The two have worked together before. Back in 2012 Dodson edited Lenski’s Meaning of Robots, which debuted at the Sundance Film Festival, won Best Short Doc at the Nashville Film Festival and screened at SXSW and MoMA’s New Directors/New Films. This year she reunited with the director once more, this time on his new short film Call of Duty, which also made the festival rounds. In Call of Duty, Manhattan jury duty clerk Walter Schretzman wants you to remember that you are the only thing standing between civilization and anarchy.
What was the original concept presented by director Matt Lenski?

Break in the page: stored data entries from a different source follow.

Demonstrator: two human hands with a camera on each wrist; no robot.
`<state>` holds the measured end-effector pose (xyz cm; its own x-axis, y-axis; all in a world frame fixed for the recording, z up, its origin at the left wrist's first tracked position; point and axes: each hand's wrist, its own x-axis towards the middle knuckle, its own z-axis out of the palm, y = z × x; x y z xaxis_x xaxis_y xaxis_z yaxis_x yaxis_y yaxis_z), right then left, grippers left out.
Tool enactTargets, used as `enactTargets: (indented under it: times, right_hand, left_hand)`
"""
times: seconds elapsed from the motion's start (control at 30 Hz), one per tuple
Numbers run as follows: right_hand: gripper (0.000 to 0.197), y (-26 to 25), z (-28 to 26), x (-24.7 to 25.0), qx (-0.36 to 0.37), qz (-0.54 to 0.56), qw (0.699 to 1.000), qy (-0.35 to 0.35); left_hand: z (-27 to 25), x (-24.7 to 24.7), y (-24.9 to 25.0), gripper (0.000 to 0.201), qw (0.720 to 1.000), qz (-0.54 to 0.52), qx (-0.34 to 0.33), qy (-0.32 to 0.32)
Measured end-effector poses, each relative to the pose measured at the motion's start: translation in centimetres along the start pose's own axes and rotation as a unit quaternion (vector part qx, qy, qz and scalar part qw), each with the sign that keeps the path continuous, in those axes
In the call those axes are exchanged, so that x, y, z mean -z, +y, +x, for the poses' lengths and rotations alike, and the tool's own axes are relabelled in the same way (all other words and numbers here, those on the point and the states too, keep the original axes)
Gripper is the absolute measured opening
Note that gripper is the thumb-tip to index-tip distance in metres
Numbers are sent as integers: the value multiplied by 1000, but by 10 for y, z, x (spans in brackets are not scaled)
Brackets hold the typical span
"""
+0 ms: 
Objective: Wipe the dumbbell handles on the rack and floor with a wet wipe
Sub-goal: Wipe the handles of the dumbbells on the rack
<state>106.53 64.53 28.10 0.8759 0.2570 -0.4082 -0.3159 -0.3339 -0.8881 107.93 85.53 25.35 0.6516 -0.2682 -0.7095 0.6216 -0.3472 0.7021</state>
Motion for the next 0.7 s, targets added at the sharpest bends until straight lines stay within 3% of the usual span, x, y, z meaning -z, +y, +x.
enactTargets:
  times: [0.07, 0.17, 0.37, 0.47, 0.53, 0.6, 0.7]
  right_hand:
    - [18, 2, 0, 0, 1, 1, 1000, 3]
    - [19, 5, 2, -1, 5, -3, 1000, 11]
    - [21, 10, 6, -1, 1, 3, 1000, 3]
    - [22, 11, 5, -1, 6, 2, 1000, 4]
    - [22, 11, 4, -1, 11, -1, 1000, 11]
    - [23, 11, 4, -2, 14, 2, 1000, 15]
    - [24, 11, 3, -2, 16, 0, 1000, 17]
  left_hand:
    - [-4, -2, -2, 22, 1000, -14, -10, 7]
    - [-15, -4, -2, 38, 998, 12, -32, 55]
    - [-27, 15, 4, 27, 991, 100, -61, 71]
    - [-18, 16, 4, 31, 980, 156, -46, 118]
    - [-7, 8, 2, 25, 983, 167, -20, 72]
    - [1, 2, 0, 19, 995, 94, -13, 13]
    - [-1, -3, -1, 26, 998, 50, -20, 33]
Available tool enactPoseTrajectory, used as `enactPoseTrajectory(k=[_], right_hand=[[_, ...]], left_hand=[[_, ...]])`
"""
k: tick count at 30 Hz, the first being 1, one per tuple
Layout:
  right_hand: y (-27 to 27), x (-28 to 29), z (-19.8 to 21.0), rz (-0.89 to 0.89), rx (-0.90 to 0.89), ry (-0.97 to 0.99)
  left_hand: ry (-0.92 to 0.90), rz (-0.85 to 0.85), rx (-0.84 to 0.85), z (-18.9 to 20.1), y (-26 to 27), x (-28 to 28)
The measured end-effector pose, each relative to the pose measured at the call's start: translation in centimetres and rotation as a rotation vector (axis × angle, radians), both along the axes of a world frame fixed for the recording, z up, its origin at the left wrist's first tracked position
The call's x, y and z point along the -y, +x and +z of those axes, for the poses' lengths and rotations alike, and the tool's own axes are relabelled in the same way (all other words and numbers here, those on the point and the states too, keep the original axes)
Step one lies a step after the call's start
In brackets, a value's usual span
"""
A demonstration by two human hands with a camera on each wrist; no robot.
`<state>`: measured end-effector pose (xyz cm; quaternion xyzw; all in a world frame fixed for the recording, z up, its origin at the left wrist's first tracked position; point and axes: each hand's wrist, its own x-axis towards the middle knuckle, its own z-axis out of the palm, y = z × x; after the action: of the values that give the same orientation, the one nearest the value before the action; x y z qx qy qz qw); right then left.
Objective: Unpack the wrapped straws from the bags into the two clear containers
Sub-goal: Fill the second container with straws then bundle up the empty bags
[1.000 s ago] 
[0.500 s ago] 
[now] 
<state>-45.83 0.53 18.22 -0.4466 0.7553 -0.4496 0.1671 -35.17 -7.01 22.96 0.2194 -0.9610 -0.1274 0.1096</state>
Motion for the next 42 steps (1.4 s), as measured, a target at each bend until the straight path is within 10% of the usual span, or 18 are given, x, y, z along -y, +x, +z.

Matt had filmed and interviewed three jury clerks working in Manhattan. They were each engaging, but Walter brought something a little more existential to the table. While the others tried to sell us on the merits of doing jury duty, Walter was self-aware. He spoke about what it was like to be in the same room, every day, with people who are constantly trying to get out of that room… and he likes it. So I think the idea of Walter’s identity in relationship to the perceived monotony of his job was what Matt was going for with Call of Duty.
How did that evolve in the edit?
It took a long time. The ending and beginning came together quickly, but once we got into how to convey these feelings of waiting, boredom and peppering in Walter’s zingers at the right places… it was really tough. For the most part, we had all the best pieces picked out early on but had to figure out the right arc. Somehow, things fell into place magically. For me, the piece that finally pulled things together was Walter talking about being at the same job for 20 years, doing the same thing every day, while he’s counting hundreds of juror slips. He says, “It is what it is.”
You’ve collaborated with Matt before — give us a little background on your work together.
I met Matt when I was an assistant, and by chance helped him with a director’s cut when my editor was out of town. We became friends and have worked on projects together since. The first big one was Meaning of Robots, which evolved from a chance encounter Matt had with Mike Sullivan, a hoarder who makes Metropolis-inspired robot pornography. Our little portrait of him ended up in Sundance, which was a pleasant surprise for us. That project definitely has parallels to Call of Duty, in both subject and style.
What were some interesting moments with Walter that ended up on the cutting room floor (or the digital trash bin)?
He talked about his love of avant-garde jazz that’s difficult to listen to but will “wake you up.” I tried for the longest time to work that moment into our edit, paired with an appropriate jazz track over sleeping jurors… but it didn’t work in context of the whole piece. Too bad. We could make a feature length film of Walter saying amazing things.
What piece of this exploration surprised you the most?
It’s really funny, but I also think it’s darker than I expected it to turn out. Early on, I cut together the part where the prospective jurors watch the jury duty film. (I saw the whole thing when I did jury duty. It’s ridiculous.) I quickly connected the man drowning with the ticking clock, Walter checking his watch and then the infinity loop of the screensaver behind him. It makes me laugh, but it also kind of helped set a dark tone for the whole thing. Also, sound. Sound is always important, but weirdly, it’s especially important in a film about nothing happening, where, theoretically, little sound is being made.
What are you hoping people take from the film?
I like Walter’s sentiment, toward the end of the film, that “people are more than what they do.” Walter is definitely more than what he does.
Have you been to any of the festival screenings?
I was able to go to Rooftop Films, and I met Walter there, finally. He retired a couple of weeks later, so the timing of the film is pretty perfect. It was amazing to hear people laughing so much throughout the entire piece, because after working on something for so long, it’s hard to see it.
What is it about editing longform/short films, as opposed to commercials, that resonates with you?
I come from a writing background. I was an English major in college. I love documentary editing, because I become the writer. My favorite thing is getting an interview and cutting it up to create some emotion or humor.
What are some other recent projects you’ve edited?
This is my latest short film. I’ve been doing a lot of commercials. I just finished a documentary style commercial for Hershey, directed by Jonty Toosey, that will be out soon.